🤖 AI Summary
Rapid expansion of AI data centers is driving electricity bills higher across the U.S.: utilities in 41 states and D.C. have raised or planned rate increases largely to fund new capacity and grid upgrades to serve booming data-center demand. Data centers used about 4.4% of U.S. electricity in 2023 and industry and utility forecasts expect that to roughly triple by 2028, adding roughly 60 GW of load — enough to power six major cities. Utilities are pursuing multibillion-dollar generation and transmission projects (and regulators often allow those costs to be passed on to all customers), sparking fights like the Louisiana approval of Entergy’s $5 billion gas plants to serve a Meta campus and prompting consumer advocates to warn that average ratepayers will shoulder much of the burden.

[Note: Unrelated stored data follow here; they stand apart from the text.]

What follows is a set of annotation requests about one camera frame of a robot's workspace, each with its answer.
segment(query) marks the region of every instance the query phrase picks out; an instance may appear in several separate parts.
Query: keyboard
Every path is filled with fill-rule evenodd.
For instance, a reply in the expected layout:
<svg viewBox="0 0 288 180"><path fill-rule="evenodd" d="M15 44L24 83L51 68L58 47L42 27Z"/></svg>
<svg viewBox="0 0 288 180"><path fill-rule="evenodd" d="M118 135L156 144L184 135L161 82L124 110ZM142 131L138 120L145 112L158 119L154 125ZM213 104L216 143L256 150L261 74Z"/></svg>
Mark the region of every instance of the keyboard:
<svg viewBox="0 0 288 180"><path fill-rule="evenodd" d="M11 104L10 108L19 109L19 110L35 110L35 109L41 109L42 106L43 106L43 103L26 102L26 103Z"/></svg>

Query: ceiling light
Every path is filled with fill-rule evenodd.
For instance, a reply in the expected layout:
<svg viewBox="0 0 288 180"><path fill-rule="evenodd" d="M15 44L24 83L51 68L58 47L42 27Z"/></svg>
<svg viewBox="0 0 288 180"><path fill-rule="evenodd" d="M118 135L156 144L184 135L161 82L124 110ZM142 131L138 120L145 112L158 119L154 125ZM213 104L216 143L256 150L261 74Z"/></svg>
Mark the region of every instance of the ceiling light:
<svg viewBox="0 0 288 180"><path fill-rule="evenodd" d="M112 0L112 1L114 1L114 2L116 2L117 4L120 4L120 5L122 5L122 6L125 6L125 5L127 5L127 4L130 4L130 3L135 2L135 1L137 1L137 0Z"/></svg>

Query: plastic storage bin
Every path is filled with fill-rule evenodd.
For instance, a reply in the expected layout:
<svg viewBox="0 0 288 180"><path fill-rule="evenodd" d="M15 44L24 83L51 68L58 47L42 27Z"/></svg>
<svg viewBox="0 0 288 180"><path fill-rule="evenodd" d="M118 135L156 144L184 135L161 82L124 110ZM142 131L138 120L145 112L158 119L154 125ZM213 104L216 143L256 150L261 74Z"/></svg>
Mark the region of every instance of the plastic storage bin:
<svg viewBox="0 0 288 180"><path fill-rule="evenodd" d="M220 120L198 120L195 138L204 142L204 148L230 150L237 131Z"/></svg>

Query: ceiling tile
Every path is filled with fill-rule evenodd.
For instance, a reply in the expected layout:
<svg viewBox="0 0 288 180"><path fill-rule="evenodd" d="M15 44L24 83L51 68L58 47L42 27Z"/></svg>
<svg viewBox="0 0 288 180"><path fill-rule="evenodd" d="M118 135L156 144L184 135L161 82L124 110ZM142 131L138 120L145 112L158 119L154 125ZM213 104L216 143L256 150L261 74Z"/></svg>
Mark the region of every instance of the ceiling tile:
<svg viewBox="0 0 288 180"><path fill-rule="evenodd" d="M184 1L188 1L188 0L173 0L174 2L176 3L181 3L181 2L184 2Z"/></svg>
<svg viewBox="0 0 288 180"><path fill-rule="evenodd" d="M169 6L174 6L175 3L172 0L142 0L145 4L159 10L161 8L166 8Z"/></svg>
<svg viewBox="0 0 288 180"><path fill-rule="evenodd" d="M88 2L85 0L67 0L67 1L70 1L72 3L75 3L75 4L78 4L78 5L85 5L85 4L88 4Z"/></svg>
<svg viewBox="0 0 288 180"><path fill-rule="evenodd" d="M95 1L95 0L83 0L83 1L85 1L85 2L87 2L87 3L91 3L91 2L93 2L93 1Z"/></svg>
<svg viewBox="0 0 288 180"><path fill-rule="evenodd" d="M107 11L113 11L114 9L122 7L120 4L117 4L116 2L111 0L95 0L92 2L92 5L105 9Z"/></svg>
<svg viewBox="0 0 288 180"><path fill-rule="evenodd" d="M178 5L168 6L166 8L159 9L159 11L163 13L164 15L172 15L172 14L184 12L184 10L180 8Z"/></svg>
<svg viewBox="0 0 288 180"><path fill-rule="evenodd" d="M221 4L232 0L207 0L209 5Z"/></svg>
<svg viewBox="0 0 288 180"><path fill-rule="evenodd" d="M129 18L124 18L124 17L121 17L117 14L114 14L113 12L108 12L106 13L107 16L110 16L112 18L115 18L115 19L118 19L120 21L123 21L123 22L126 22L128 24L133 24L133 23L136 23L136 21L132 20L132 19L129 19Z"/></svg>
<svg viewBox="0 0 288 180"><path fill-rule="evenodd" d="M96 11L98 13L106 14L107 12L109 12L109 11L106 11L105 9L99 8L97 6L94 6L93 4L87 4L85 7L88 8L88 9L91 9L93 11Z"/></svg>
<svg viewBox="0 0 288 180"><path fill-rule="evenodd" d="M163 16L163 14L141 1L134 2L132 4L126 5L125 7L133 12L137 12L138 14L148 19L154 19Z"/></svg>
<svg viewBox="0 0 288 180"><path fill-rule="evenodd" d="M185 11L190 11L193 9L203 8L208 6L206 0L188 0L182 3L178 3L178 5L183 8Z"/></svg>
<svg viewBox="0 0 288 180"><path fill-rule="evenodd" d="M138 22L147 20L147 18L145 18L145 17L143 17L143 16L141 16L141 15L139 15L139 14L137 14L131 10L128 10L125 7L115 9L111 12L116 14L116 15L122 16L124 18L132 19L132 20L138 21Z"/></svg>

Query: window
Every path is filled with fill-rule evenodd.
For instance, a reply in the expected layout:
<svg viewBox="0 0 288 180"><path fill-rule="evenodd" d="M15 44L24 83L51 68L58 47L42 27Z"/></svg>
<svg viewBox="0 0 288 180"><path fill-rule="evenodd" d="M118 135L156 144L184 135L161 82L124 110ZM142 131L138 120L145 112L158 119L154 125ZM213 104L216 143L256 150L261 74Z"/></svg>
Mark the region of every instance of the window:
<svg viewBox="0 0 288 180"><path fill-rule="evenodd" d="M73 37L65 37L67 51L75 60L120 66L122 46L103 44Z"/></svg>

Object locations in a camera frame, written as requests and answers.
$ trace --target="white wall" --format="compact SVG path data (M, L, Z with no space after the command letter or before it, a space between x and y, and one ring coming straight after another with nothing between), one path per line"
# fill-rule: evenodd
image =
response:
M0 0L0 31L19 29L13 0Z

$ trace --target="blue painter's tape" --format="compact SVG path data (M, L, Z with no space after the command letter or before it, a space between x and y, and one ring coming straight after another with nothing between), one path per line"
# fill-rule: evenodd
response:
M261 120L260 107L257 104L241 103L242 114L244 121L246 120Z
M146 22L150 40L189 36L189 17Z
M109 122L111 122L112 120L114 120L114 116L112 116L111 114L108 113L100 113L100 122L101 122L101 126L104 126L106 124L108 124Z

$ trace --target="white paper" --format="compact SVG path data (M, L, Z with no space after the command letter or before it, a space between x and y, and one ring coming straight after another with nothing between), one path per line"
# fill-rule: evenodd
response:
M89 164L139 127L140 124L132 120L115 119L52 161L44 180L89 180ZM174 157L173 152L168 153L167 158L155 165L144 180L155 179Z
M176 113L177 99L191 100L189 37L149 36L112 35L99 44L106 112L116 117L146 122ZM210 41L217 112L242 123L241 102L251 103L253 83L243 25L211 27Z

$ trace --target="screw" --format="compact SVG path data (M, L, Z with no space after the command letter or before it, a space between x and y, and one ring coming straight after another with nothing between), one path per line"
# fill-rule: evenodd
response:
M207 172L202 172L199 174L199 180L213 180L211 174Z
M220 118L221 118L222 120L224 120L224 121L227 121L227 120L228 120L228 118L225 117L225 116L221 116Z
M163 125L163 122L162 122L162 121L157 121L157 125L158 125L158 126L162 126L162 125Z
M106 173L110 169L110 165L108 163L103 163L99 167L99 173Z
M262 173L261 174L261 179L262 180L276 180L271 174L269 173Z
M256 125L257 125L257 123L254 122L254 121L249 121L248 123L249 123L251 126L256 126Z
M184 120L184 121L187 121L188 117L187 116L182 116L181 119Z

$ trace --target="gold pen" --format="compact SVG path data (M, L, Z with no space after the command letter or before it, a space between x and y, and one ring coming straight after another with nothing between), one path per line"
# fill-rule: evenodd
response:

Household-level fixes help but won’t fully offset system-driven rate increases. Simple conservation reduces consumption but many bills include fixed charges and cost-recovery fees tied to grid investments, so a 10% cut in usage rarely yields a 10% bill drop. Startups such as Arbor (which helps consumers in 14 deregulated states shop for cheaper suppliers) and Exceleron (prepay and usage-tracking programs across ~75 utilities) offer tools that can trim bills or smooth payments, while long-term measures—heat pumps, rooftop solar—can reduce exposure to rising gas and electricity costs. Policymakers and regulators will play a decisive role in whether consumers bear most of the transition cost as AI-driven load grows.